> [HOW TO COMPLETE THIS TASK]:
Wherever a line holds the word "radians", copy that line from the data.

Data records
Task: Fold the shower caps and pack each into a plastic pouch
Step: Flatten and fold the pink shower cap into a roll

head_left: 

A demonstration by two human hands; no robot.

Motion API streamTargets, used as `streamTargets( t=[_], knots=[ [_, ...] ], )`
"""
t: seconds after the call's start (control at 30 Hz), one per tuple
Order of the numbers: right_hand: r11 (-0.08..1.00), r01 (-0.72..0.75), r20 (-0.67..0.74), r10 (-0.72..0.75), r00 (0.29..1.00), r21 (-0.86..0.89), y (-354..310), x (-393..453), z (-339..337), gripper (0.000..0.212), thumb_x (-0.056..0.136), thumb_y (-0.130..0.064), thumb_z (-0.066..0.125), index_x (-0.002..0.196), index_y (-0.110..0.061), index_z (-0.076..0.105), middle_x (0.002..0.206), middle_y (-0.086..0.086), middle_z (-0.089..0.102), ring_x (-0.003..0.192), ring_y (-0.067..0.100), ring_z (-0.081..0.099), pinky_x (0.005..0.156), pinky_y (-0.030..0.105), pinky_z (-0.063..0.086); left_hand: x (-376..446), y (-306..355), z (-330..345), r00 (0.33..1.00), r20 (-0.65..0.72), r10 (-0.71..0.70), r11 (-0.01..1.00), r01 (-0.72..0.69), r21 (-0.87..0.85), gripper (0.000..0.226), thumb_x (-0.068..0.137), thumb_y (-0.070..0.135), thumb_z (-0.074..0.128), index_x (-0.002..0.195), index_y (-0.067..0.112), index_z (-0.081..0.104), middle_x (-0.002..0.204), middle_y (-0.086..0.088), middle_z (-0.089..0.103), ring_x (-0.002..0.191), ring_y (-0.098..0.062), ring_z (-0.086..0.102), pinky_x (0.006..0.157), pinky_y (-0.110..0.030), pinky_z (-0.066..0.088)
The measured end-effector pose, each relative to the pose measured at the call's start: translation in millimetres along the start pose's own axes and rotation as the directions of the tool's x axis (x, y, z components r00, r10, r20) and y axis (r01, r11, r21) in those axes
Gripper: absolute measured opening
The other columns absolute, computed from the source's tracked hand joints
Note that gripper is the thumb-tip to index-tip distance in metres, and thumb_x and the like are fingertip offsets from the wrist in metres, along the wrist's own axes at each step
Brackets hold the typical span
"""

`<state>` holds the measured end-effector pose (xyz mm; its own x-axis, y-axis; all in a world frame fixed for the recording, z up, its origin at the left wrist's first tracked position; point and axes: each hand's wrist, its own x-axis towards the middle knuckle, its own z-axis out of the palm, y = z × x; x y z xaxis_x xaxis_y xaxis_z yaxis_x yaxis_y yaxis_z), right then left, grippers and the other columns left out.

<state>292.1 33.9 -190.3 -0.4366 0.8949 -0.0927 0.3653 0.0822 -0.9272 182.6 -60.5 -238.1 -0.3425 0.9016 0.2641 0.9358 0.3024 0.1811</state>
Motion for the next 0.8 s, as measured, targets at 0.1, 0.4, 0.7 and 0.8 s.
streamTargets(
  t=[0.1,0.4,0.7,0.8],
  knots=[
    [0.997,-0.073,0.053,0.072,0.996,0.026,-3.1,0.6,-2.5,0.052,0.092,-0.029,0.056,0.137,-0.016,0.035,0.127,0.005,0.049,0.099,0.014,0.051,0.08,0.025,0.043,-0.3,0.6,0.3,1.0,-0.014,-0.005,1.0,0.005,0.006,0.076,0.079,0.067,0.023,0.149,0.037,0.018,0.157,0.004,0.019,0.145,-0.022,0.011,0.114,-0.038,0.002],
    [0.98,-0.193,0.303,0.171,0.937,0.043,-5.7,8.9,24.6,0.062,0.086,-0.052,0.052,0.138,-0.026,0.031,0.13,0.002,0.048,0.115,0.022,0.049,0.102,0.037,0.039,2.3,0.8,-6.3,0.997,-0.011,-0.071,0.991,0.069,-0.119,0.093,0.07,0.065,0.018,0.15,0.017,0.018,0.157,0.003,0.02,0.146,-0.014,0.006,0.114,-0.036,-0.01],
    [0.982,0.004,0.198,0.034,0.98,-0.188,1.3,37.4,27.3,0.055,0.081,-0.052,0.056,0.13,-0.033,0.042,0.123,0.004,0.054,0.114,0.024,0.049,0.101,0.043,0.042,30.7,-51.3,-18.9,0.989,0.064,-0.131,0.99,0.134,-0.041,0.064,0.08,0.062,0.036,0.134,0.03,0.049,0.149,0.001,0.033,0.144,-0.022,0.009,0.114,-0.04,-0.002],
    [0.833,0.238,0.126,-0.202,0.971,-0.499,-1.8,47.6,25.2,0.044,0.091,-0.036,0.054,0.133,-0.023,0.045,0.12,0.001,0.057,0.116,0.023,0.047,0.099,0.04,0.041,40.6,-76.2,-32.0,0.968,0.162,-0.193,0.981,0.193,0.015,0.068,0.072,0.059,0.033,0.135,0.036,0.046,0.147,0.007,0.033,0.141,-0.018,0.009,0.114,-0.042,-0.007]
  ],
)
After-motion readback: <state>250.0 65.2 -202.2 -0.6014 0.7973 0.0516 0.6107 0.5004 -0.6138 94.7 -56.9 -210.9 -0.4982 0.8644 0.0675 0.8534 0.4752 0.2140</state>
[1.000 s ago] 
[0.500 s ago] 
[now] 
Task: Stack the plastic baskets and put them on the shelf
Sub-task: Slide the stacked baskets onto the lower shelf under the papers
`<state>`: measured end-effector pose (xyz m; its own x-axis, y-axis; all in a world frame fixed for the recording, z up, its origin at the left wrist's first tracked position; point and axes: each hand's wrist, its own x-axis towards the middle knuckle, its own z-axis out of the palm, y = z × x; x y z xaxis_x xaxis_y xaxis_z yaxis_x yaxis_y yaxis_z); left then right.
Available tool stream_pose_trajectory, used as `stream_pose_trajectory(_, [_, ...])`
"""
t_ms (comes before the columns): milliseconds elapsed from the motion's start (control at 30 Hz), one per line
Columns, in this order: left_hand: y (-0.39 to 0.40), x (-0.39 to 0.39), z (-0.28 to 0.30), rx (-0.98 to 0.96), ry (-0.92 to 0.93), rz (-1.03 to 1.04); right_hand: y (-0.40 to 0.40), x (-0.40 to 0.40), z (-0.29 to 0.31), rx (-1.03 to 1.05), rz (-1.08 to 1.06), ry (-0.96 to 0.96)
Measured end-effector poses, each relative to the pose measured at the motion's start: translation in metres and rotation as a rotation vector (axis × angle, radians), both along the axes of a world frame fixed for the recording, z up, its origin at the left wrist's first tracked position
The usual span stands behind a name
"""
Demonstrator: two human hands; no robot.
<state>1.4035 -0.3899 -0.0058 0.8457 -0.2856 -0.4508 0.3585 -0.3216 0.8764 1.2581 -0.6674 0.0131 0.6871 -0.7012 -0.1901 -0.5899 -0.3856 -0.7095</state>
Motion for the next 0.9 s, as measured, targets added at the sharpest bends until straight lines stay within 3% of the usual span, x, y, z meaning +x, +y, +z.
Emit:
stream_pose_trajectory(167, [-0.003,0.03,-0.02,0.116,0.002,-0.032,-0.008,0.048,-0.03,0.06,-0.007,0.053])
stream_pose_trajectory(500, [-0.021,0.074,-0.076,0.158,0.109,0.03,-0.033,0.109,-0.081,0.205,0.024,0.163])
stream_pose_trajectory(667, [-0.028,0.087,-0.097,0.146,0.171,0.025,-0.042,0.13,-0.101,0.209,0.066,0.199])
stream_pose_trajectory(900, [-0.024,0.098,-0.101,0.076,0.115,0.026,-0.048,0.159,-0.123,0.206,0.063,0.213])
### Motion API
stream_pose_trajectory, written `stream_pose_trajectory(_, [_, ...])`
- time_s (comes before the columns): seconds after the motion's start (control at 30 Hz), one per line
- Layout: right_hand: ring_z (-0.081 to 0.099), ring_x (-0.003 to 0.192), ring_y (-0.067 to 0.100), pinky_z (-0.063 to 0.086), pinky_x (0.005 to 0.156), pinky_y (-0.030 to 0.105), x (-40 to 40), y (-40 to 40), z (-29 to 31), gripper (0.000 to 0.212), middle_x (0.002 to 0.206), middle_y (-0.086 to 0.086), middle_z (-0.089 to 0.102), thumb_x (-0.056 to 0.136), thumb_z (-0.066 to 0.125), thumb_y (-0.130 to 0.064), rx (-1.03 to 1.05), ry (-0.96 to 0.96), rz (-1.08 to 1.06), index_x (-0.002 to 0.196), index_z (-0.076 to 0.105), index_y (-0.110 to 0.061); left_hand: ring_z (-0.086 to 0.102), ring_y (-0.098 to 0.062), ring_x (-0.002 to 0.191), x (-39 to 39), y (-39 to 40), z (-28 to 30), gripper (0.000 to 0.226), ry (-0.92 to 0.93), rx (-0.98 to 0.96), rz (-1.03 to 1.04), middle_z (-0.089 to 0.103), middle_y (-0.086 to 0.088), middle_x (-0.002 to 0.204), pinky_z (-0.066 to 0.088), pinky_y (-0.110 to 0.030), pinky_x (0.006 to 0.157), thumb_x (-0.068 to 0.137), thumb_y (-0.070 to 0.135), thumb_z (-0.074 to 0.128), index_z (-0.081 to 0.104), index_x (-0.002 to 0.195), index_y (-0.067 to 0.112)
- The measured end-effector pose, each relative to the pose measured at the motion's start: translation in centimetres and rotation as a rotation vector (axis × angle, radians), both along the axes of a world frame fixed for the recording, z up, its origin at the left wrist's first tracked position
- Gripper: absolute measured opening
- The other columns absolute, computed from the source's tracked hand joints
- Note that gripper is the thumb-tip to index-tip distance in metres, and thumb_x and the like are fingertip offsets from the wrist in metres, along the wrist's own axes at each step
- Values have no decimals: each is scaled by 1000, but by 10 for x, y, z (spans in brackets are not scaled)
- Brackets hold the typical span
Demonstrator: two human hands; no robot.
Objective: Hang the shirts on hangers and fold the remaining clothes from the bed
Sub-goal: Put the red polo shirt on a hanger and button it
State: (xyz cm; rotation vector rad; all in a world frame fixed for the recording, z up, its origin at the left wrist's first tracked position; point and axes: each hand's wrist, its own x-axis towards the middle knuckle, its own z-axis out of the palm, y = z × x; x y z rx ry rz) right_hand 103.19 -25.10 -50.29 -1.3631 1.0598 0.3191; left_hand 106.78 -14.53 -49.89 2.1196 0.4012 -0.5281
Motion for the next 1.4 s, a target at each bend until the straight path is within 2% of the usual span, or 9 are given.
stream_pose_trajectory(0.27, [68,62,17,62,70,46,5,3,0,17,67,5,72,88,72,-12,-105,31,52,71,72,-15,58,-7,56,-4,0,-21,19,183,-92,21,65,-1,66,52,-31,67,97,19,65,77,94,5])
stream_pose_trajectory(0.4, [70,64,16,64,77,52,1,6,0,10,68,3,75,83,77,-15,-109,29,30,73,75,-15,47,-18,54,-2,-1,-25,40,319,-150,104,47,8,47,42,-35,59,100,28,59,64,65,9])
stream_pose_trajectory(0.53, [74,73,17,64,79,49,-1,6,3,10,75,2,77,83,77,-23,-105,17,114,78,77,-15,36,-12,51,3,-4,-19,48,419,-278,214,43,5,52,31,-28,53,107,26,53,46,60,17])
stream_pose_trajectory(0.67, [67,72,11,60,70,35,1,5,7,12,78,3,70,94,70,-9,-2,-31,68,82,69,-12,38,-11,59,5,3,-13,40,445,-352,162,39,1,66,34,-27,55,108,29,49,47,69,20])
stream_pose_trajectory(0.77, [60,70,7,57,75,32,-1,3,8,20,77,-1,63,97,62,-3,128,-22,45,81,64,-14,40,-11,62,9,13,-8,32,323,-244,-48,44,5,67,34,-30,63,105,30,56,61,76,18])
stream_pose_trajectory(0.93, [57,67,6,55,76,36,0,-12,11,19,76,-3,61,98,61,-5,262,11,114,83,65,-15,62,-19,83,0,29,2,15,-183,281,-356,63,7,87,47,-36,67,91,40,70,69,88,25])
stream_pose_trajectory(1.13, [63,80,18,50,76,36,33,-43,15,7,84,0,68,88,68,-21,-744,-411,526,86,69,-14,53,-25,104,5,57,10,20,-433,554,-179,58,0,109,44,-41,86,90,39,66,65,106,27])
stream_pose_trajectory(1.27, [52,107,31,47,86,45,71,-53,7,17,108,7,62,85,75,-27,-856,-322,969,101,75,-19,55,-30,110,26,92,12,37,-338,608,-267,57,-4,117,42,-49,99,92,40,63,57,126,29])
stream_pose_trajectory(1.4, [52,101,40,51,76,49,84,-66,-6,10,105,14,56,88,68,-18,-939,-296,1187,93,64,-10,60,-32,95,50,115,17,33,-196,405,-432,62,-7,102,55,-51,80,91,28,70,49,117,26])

> [ANSWER TO THIS PROBLEM]:
Measured end-effector poses, each relative to the pose measured at the motion's start: translation in metres and rotation as a rotation vector (axis × angle, radians), both along the axes of a world frame fixed for the recording, z up, its origin at the left wrist's first tracked position
- The measured end-effector pose, each relative to the pose measured at the motion's start: translation in centimetres and rotation as a rotation vector (axis × angle, radians), both along the axes of a world frame fixed for the recording, z up, its origin at the left wrist's first tracked position

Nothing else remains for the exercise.